臨時ではあるものの指揮をとった以上は誰も死なせるつもりなどなかった。
だが、現実は非情だった。三人のSランク魔導士が居ようとも救えぬ者は救えなかった。
もっと早く出動できていれば全員を救えたかもしれない。
もっと強ければ絶望的な状況からヒーローのように助け出せたかもしれない。
そう思うと、情けなさと後悔が胸にへばりつき離れてくれなかった。
「私らは……小さいなぁ」
隣で同じように表情を暗くするフェイトとなのはにそう声をかける。
強くなったと思っていた。大人になり、できることも増えたと思っていた。
しかし、結局のところ自分達は一人の人間でしかなく、できることは限られていた。
それを二人も痛感しているのか深く、静かに頷き返してくる。
「……そうだね。手を伸ばしても届かないものがある」
「でも、諦めたくなんかないよ……。ううん、諦めたらダメ。犠牲を無駄にしないように」
手を伸ばしても救えなかった命がある。過ちを犯した故に救えなかった命がある。
後悔し始めれば一生経っても終わらないようなことばかりだ。
だが、それでも、ここで立ち止まるわけにはいかない。
それは今までの全てに対する裏切り行為なのだから。
彼女達は決して立ち止まることをしない。
「そう言えば、フェイトちゃんとなのはちゃんは例の人を見かけんかったん?」
「救出に参加してくれた民間の人だっけ? 私は被害の浅いところにいる人達を助けてたから」
「私も見てないよ。

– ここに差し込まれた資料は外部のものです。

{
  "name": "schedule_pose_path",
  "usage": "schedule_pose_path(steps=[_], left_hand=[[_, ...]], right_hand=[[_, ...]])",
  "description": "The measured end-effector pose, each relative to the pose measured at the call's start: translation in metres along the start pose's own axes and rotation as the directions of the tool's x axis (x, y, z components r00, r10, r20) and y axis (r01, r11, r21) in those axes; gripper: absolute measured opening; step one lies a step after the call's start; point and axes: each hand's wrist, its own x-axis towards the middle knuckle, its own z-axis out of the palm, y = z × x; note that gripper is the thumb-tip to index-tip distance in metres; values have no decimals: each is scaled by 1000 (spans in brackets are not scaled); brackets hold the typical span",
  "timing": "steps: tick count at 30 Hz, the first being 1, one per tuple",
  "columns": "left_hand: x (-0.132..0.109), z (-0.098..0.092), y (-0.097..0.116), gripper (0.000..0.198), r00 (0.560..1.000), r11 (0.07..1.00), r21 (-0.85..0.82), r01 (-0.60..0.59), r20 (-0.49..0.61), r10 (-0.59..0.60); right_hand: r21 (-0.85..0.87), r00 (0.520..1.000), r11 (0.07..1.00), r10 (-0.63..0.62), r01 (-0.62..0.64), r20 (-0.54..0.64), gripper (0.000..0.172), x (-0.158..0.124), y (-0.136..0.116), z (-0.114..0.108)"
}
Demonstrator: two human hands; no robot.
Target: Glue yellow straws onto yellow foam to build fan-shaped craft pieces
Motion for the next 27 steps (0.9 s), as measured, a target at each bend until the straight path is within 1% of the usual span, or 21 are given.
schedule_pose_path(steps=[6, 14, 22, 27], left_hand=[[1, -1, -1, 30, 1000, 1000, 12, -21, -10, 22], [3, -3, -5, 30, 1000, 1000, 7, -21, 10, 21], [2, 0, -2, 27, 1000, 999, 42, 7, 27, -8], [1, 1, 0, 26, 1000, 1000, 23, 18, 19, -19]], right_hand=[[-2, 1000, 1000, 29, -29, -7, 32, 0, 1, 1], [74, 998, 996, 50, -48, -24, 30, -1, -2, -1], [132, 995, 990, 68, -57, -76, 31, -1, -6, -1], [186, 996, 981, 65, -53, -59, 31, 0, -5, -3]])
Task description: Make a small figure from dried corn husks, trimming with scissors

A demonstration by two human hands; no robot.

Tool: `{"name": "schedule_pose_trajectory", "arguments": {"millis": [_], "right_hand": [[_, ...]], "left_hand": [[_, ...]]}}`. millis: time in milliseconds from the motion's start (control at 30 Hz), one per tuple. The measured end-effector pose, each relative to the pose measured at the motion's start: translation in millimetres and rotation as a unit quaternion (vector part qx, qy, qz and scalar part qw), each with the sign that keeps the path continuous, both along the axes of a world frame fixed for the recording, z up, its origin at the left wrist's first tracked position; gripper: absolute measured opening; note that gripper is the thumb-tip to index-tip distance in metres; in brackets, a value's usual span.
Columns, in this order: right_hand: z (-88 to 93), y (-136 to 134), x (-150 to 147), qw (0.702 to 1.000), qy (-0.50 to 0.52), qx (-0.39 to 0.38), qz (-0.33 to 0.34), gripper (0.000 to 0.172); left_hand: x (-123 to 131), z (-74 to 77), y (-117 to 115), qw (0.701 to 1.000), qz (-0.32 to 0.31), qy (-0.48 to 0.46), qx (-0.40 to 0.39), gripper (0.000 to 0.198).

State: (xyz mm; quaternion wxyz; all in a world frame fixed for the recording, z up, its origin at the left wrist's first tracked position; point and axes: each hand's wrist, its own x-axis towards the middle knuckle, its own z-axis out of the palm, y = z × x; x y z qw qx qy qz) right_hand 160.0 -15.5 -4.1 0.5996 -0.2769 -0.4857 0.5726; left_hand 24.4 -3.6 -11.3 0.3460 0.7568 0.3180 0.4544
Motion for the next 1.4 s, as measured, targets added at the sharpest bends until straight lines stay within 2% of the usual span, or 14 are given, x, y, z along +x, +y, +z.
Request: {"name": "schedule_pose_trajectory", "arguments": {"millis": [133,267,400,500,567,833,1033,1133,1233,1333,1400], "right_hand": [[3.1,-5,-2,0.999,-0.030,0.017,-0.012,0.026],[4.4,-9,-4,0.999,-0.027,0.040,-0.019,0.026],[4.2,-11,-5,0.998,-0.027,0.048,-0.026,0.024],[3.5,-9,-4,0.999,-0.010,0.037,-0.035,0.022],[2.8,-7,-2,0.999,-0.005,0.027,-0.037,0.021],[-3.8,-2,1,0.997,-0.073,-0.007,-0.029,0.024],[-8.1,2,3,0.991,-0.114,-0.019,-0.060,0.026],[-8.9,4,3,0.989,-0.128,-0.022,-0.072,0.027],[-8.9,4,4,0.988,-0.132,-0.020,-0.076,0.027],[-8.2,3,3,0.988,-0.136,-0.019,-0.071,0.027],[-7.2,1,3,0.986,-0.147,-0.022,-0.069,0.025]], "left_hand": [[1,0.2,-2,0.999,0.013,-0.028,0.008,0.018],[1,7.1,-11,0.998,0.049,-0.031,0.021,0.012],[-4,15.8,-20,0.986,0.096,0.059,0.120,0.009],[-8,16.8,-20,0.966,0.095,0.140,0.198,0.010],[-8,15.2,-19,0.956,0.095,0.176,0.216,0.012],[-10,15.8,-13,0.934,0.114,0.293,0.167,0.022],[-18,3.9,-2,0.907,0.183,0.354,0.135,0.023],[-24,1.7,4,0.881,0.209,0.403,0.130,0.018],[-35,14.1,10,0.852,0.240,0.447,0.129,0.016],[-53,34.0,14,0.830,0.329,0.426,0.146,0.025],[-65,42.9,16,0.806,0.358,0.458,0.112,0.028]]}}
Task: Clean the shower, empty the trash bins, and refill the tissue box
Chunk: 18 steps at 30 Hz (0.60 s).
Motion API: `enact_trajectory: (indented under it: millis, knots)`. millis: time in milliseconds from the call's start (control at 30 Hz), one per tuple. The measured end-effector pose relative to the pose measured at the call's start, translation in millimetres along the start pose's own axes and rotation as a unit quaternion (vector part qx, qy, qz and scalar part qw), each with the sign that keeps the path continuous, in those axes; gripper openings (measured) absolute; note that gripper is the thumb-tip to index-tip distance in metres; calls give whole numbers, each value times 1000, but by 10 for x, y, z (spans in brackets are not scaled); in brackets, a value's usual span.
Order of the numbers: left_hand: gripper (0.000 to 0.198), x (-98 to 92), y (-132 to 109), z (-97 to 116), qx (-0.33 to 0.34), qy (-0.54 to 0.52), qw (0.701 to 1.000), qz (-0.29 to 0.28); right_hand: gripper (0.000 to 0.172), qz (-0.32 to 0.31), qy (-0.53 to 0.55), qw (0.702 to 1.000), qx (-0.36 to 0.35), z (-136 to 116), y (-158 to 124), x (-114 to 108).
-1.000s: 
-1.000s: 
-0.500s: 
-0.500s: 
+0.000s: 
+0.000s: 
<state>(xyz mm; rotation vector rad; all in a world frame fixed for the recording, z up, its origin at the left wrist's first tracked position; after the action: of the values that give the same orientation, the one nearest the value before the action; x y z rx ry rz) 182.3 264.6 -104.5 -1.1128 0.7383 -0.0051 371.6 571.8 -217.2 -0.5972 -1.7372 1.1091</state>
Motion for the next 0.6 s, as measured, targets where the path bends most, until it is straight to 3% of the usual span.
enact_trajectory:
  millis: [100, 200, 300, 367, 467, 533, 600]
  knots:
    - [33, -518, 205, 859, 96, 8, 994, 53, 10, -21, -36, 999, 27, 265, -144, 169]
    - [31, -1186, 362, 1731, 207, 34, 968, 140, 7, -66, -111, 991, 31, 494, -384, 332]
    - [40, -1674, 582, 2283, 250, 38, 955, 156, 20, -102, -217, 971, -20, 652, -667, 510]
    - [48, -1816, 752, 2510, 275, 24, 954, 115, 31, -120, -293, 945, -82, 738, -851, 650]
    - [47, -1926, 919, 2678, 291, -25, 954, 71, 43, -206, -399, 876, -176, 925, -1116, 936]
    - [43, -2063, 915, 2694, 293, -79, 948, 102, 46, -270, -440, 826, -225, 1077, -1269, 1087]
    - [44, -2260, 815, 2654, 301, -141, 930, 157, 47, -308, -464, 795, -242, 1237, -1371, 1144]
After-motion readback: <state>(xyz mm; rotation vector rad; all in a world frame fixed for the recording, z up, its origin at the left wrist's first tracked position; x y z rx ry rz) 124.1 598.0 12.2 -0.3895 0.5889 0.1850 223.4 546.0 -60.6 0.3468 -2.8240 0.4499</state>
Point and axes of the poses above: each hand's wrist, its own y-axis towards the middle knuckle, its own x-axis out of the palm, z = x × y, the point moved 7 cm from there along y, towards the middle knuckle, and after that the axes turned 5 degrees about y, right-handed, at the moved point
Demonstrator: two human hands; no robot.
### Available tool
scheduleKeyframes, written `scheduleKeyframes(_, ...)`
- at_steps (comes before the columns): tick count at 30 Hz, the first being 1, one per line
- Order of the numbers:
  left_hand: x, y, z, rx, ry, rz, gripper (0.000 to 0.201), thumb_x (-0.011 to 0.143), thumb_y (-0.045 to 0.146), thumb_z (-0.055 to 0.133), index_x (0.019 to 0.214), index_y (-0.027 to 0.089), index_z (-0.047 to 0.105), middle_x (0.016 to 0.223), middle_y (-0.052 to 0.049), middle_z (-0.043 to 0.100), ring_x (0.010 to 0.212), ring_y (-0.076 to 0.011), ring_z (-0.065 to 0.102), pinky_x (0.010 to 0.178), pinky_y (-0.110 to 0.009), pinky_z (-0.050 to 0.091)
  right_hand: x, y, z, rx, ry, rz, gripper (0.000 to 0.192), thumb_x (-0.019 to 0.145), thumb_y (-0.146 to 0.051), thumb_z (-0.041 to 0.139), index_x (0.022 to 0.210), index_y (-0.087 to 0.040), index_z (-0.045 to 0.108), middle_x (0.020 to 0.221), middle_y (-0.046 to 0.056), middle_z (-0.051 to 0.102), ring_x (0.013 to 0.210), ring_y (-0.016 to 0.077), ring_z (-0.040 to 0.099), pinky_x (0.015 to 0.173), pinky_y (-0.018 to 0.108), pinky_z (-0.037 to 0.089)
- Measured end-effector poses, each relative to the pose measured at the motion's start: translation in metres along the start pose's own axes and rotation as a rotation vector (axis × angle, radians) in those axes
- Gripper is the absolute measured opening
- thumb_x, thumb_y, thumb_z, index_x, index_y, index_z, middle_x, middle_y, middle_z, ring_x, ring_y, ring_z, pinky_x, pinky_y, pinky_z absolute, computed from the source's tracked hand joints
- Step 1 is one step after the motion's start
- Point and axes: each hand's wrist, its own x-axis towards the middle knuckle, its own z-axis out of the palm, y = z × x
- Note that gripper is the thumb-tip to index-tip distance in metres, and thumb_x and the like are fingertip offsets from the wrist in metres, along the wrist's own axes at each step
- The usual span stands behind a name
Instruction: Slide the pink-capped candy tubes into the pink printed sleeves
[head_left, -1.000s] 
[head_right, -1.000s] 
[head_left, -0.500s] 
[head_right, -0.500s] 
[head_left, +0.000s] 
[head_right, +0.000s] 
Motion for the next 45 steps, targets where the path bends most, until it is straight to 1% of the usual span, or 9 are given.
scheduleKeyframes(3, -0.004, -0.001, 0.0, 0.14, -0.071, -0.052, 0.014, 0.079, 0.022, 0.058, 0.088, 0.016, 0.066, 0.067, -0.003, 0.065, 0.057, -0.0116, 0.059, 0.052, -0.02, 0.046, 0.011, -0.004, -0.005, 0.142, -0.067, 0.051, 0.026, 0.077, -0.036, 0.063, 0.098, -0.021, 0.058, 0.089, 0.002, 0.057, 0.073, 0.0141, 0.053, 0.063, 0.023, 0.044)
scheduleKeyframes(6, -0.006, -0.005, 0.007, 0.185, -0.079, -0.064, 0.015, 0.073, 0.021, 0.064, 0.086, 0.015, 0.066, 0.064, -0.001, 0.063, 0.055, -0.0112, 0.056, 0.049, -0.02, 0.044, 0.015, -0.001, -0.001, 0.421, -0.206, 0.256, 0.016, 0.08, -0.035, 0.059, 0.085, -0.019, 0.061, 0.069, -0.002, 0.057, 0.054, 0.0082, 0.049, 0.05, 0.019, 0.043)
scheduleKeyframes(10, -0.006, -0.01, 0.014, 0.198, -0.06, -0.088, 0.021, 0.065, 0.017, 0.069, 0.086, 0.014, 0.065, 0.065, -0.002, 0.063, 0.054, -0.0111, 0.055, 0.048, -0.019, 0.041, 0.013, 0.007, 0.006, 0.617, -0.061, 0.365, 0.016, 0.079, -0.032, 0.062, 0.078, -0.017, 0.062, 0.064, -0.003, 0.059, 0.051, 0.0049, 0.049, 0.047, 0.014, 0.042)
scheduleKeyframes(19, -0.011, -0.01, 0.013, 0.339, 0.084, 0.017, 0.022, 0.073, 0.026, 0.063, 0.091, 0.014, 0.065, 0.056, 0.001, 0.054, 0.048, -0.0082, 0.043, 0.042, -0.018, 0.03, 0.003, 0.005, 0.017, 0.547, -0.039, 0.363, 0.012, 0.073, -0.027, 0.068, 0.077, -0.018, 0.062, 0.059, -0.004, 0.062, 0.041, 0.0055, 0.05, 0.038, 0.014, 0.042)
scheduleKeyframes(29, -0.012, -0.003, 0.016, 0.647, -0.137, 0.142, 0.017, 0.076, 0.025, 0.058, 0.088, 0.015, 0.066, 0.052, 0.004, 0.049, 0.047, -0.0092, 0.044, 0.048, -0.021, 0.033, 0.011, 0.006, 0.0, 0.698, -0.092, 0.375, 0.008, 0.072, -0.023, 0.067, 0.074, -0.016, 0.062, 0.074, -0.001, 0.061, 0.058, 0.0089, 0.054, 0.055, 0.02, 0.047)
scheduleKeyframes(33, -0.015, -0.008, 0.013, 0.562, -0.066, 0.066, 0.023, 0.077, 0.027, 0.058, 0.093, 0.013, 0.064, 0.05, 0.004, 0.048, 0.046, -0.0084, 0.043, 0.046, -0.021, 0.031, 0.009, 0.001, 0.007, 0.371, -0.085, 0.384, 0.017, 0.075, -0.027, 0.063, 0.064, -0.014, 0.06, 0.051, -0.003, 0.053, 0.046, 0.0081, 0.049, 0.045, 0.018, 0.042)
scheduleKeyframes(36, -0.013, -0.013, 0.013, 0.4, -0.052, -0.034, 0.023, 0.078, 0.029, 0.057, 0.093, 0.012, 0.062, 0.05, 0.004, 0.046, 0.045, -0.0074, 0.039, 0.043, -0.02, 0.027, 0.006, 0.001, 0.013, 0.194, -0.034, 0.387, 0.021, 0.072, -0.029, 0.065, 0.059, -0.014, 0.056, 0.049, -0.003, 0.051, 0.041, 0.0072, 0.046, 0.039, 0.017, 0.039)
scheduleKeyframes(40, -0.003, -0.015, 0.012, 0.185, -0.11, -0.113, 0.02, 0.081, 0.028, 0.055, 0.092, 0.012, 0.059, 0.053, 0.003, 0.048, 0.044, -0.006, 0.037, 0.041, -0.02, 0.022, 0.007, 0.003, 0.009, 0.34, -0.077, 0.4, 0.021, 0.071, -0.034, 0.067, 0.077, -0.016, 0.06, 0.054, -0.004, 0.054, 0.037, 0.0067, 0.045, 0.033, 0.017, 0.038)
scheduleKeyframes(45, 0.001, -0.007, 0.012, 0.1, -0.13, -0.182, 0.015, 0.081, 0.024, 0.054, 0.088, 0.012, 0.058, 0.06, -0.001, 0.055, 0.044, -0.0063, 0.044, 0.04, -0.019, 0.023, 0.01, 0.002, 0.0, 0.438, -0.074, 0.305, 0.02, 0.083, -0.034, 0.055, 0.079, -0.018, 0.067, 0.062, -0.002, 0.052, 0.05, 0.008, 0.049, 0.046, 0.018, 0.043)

できるだけ他の救助の人が居ない場所に行くようにしていたから」
「そっか……見てないんやな」
「はやてちゃん?」
何か引っかかりがあるのか目を伏せて考える仕草を見せるはやて。
その様子を不思議に思い、なのはが声をかけるがはやての思考は止まらない。
例の人物、正義の味方は誰よりも火の手が激しい場所に居たらしい。
しかし、その場に居た局員は誰も火の中に飛び込む人間は見ていない。
つまり、その人物は誰よりも早く現場に着いた可能性が高い。
もしくは、利用客の誰かが件の人物であったかだ。